Panic in Year Zero! (1962)
What starts out as a fishing trip for Angelino family Harry, Ann, Rick and Karen Baldwin (Ray Milland, Jean Hagen, Frankie Avalon, and Mary Mitchell) quickly becomes a fight for survival. A few hours into their trip, they discover via radio broadcast that they have narrowly escaped a seeming nuclear attack on Los Angeles. Their instinct is to turn back to help, but this decision increasingly seems an unwise one. As the family makes their way back into the hills under the leadership of Harry, they search for food, weaponry, and safe haven amongst an increasingly diverse series of dangers in the form of other desperate human beings.
What a confusing film! While in so many ways the drama is pretty fantastic – and certainly better than the glut of disaster films we’ve been treated to in the last fifteen years – there are some serious and fatal drawbacks. The way women are treated in this film is – and I don’t use this term lightly – simply reprehensible. And the character development of main-man Harry is muddled at best.
But let’s talk about the good stuff. The survival vignettes are well-done. Especially the relatively organic way news travelled before the internet-age. The Baldwins have a little time to scour the rural merchantiles for supplies, before canny shopkeeps start charging ridiculous prices for gas and food. Harry is a practical hero: he is immediately focussed on planning for short-term safety for the family, in hopes that when some semblance of order is restored they will still be in one piece. Anyone watching is bound to feel the tension of such an uncertain scenario. Is it just L.A. that’s been bombed? Did any of our friends survive? What happens when our supplies run out?
But it’s hard to know who you’re supposed to be rooting for. Our “hero” Harry is at first an insufferable know-it-all, spending the first forty percent of the film telling his family what to do, what to think, and how to feel. He and his son Rick, incredibly, keep calling Ann and Karen “the women”, and ordering them to stay quiet in the trailer. But Rick doesn’t get much more an esteemed place than “the women”, either. “We need to have a little family discussion,” Harry intones after he says grace at their first meal in hiding – and then proceeds to lecture them about what they’re going to do in this survival situation without allowing one word in edgewise.
“Shut up because I’m more important than you”
From “just a huge windbag jerk” things get a little complicated where Harry is concerned, as he becomes a selfish, fear-driven megalomaniac. He ends up brazenly putting his family first without a single thought of anyone else’s welfare, most notably in a scene where he throws flaming gasoline out on a highway crammed with speeding cars. He won’t help anyone besides the family, which likely results in a few deaths. While the film explores a bit of his emotional conflict, this character development doesn’t seem to go anywhere. There is no retribution or denoument – the film kind of putters out with a, “Well I guess our heroes are all okay! (except for all the Rape which you’re not allowed to talk about)!”
White Man’s Burden
And then, the gender roles. #yikes! Women are portrayed as hysterical, helpless, and clumsy. Not content to threaten the women with rape, the film gets down to it in the third act, raping three of four women onscreen. And of course, it isn’t the event of rape that’s objectionable, but rather the way the filmwriters handle it. For instance: after daughter Karen’s rape she apologizes for her assault to her father. He responds by storming off in a predictable Virgin Spring-esque retribution, natch. Then steadfastly ignores her trauma or any responsibilities he has as a father – because he “can’t face her”.
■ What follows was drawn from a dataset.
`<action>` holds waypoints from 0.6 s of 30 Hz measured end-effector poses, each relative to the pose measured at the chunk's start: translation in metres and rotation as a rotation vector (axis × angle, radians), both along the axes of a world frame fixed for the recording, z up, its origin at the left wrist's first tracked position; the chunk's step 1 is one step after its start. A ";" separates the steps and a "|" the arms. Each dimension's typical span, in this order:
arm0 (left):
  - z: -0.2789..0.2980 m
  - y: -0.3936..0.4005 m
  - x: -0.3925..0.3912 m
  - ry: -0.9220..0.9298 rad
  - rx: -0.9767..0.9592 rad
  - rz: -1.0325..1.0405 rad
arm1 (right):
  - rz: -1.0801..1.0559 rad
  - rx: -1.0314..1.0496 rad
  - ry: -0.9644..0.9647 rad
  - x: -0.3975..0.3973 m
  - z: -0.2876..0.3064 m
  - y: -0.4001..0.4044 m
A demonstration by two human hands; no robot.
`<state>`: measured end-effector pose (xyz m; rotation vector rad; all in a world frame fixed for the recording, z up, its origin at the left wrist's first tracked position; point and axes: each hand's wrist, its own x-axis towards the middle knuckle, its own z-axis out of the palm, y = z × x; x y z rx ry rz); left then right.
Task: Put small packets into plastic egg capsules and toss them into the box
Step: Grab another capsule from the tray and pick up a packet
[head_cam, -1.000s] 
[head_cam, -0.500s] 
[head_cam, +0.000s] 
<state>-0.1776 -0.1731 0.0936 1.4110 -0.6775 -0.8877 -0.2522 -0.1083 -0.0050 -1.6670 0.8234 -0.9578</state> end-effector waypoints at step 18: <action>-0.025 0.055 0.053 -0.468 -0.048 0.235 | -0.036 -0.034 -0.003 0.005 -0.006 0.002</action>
A few minutes later recently-orphaned and gang-raped Marilyn (Joan Freeman) is rescued – albeit in a most cruel fashion. They take her back to the camp whereby young Rick responds by – flirting with her?
I don’t mean to belabor the way women are treated in the screenplay but: 1. Hello, We Are Half of the Population so it’s Kinda Relevant; and 2. It Really Is Very, Very Egregiously Gross.
The film is paced well, and if you can ignore all the previously-mentioned Ick there is a lot of good stuff here. Today’s disaster films spend oodles of cash on special effects; a more chilling effect here is carried off by good writing. Soundtrack buffs will enjoy the Beatnik-y, edgy score by Les Baxter. B-movie fans will enjoy a small but memorable performance of Richard Garland (one-time husband to actress Beverly Garland), and the sneer of “juvenile delinquent” character actor Richard Bakalyan.
A must-see for fans of disaster films – and fans of Milland, of which I am most ardent.